Tim and I love green onions. It is a regular staple on our grocery list and so we often pick some up even when we do not have any definitive plans of what to make with them. Last week, I found our latest bunch of sad, neglected scallions sitting in our refrigerator vegetable tray looking like they were on their last legs. I popped them in some water to give them a little life and then set to make scallion pancakes.
Scallion pancakes are among my favorite savory Asian snacks. Fluffy, crispy and delicious, I usually just munch on them as-is but occasionally, I dip them in hoisin sauce. I love that they are so easy to make! There are a lot of recipes available online which teach you how to make them. This happens to be the one that I used when I made my first batch: . I have varied the amount of water slightly over time based on the feel of the dough with each batch. Most recipes call for two to two-and-a-half cups of flour which yields a lot of dough; too much for when I just want a snack. I usually only use one cup of flour to produce four decent sized pancakes.
Although delicious pan-fried, I do still like ordering them in restaurants since some places deep fry, or at least shallow fry, them, giving the pancakes an extra crispiness. Tim and I enjoyed munching on the pancakes so much last week, we decided to make more for breakfast this morning… but crank it up a notch. COVID19 physical distancing is clearly affecting our judgement these days.
I made the pancakes as I usually did but this time, we decided to try deep frying them ourselves (It was supposed to be a shallow fry but considering how flat and thin the pancakes are, “shallow” and “deep” are essentially the same thing in this case). The outside was beautifully bubbly, brown and crispy while the inside was soft and oniony. But we did not stop there. Last night, Tim had taken out a piece of roast pork from our freezer to thaw. We popped it in the oven to heat and crisp it back up. A few slices of pork, a drizzle of hoisin, a sprinkle of fresh scallions, a second pancake and… voila!

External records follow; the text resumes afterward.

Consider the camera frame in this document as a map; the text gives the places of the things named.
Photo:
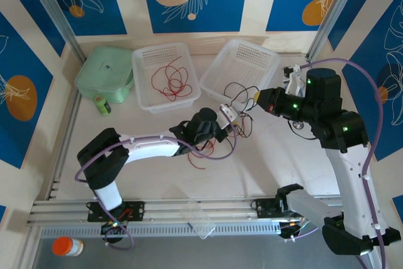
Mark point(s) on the aluminium frame rail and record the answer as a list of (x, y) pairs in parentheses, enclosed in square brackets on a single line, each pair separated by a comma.
[(220, 209)]

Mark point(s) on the small black controller board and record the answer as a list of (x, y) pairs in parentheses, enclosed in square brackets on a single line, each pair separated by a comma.
[(292, 229), (113, 227)]

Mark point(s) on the small green bottle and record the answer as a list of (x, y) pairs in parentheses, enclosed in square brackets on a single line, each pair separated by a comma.
[(102, 105)]

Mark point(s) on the aluminium frame post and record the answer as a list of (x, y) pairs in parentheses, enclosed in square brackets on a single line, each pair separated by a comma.
[(337, 7), (53, 7)]

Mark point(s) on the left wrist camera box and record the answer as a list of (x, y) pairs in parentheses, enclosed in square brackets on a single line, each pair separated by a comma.
[(228, 113)]

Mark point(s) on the white perforated plastic basket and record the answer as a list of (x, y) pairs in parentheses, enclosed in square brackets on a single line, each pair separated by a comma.
[(245, 61), (148, 70)]

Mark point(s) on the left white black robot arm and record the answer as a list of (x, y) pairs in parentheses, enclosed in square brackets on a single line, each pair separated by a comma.
[(148, 147)]

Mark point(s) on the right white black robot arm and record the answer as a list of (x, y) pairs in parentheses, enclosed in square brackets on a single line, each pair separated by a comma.
[(349, 180)]

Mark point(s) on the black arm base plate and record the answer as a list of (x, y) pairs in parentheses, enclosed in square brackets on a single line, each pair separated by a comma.
[(266, 209), (135, 210)]

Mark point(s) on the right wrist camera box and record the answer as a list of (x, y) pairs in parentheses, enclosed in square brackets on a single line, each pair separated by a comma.
[(296, 81)]

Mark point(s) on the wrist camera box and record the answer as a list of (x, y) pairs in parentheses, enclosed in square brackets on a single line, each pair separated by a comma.
[(228, 113), (296, 81)]

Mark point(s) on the orange-lidded jar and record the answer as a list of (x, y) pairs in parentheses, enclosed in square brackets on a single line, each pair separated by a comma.
[(64, 246)]

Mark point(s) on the clear plastic organiser box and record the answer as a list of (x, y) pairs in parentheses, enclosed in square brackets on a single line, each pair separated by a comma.
[(198, 220)]

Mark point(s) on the green lidded plastic box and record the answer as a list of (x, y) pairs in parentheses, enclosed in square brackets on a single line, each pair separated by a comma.
[(102, 70)]

It. Was. Delicious. So unhealthy, I am sure, but delicious. It reminded me very strongly of Asian street food so in a way, we got to enjoy a little homemade “travel experience” in the comfort of our own kitchen. It would have been perfect with soya milk but unfortunately, we had to make do with just some Nestle ice tea. Oh well, there is always next time.
Whenever I use scallions, I save the white bulbs with roots so that I can stick them in water to allow them to grow again. It is so simple and I can easily get at least one more free crop of scallions. It takes about two weeks or more before the green shoots become long enough for a decent harvest. As someone who is a terrible gardener, I love the satisfaction of producing something edible with minimal chance of failure.